Welcome and Help Me Save My Brain Cells
I love my new eReader. Not only does is it smart enough to automatically download my magazine subscriptions through the community Wi-Fi (thank you, Mayor Fernandez and city council) and put them in categories automatically, not only does it store every single one of the texts I use in lectures and the associated teacher’s guides, not only does is it light as a feather and has a display that actually look like real paper, it also comes standard with an interface to every piece of blogging software imaginable. Plus it has a spell check. And I really need a spell check. Sony/IBM hit a home run with this one.
So, I can hear you asking over the ether, if I can blog to anything, then why I am using WordPress? And, for that matter, why I aren’t I using a template to blog with like everyone else in the civilized world? I like the fact that Worpdress has managed to stay open source and independent through the last two decades while the other players have all been swallowed whole. I think that AOL, Google and Microsoft own enough of the internet, don’t you?
The odd choice of equipment is a function of practicality. My template is now showing the Worst Class Imaginable the third problem on their not-so-surprise quiz – which I am guessing 50% of the class will fail. This has to be the worst class it has ever been my misfortune to teach. I cannot confirm this, but I suspect the Dean put every single legacy and winner of the prestige “daddy bought a new lab” scholarship in this room. They whine constantly, don’t do the readings, fail to understand the most basic of concepts, and hardly ever do the work.

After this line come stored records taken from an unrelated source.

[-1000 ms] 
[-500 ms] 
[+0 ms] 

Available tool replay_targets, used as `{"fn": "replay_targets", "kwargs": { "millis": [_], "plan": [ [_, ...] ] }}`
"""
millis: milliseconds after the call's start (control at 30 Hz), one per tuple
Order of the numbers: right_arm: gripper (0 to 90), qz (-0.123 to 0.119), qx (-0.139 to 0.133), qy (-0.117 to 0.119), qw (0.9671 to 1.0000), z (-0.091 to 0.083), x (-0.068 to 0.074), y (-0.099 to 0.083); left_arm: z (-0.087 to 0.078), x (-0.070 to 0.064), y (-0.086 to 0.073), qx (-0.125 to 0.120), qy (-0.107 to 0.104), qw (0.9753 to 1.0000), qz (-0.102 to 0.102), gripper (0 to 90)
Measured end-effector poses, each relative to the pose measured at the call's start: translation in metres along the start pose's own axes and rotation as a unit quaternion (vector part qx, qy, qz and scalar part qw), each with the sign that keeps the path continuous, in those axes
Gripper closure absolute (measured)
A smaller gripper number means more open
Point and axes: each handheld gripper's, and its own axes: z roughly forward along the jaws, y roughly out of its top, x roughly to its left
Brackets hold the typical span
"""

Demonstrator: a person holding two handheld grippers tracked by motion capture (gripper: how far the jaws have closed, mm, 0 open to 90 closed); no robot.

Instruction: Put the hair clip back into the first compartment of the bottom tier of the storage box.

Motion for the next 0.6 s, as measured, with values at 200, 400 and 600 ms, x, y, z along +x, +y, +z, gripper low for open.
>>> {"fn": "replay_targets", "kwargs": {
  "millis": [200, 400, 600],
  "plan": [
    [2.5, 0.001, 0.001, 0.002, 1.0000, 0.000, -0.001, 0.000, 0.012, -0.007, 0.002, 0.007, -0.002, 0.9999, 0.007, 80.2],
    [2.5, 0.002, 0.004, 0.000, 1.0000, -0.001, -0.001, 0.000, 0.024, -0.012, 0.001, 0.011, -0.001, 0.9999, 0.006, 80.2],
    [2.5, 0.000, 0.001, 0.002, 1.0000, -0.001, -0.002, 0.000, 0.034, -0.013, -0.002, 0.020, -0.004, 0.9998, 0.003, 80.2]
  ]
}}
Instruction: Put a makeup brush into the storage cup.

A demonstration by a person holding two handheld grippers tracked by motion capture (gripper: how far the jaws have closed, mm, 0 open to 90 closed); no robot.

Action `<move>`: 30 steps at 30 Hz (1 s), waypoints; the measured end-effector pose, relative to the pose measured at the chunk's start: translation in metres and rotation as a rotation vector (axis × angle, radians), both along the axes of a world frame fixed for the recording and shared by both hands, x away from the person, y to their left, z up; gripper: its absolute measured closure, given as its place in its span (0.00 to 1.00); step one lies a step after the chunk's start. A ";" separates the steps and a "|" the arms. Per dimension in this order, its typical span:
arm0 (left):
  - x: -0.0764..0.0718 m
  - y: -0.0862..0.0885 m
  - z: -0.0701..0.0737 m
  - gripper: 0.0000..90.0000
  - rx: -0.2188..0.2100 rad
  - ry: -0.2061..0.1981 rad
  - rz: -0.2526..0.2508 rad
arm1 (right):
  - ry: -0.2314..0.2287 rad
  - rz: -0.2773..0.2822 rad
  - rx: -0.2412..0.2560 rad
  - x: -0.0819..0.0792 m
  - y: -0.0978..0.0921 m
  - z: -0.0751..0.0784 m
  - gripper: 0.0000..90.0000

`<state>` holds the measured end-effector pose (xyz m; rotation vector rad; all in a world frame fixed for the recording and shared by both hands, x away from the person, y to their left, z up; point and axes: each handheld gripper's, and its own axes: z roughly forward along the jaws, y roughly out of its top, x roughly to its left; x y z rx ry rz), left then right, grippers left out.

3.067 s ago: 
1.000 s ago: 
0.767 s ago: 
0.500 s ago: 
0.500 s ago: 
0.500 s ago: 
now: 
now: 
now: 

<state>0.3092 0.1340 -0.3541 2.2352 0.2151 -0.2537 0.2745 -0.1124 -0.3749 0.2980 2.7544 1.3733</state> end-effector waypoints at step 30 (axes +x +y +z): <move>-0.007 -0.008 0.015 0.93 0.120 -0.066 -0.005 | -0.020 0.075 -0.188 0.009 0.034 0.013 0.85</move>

I hate these little rotters. I can say that; I have tenure. Though never let anyone tell you tenure is the ticket to the easy life on campus. Tick off the Dean, and she will give you an intro class filled with escapees from the set of a zombie vid. I think just being in this room is making me dumber.
Which, in a round about way, explains why I am blogging. I need something to keep my brain cells from dying when I am “teaching” this collection of cretins (Okay, tenure does have its advantages. As does psuedonymity). I have decided that my only hope of getting anything into their overly distracted skulls is to make them do the work. So there are lots of in-class assignments and short quizzes. If nothing else, I bet I can get the worst and the laziest among them to quit. And hey, maybe one or two of them will learn something. But while they are doing that, I get bored. And now I am going to generously allow you to share in that boredom.
So why a textblog? With sound dampening microphones, I could do a vid-aud blog without the students hearing anything I am saying. Aside from the nightmare that would be if just one student could read lips – or recorded me and showed the vid to a lip reader – textblogs are just better. If you look around, the most popular blogs and enduring blogs are text blogs. Places like Atrios have been around sine the dawn of blogtime, and are still going strong. Text gives you an intimacy that other forms don’t. it is easy to steal a moment when the kid are playing or the meeting has slipped into the twilight zone of corpspeak, or when a group of over privileged brats are failing a simple announced quiz (Their tablets are tied to the room’s network, which is feeding my reader. You should see these answers. Ugh.) . Text allows you to fill in the details of the blogger and text resonate in your mind when you read, staying with you on a deeper level than more ephemeral, flashy styles. We started out with words around fires built to keep the sabertooth away, and we return to words like we return to old friends and lovers.
And before that little love letter to type gives anyone the wrong idea, I am not a professor of English. I am a Professor of Bio-Engineering at a well know college in the Northeast, so there will be lots of shop talk. I will try to keep it in lay terms. These are fun times to be in my field; stem cells are finally starting to live up to their promise, gene engineering is coming into its own, and neurologists are making new discoveries about how the brain works almost every day it seems. We are helping people get better; we are helping people become faster, stronger, smarter; we are helping the biosphere recover from the last two decades of climate change; and we are helping to stay ahead of the bio-terrorists. Like I said, 2025 is a good year to be a bio-engineer.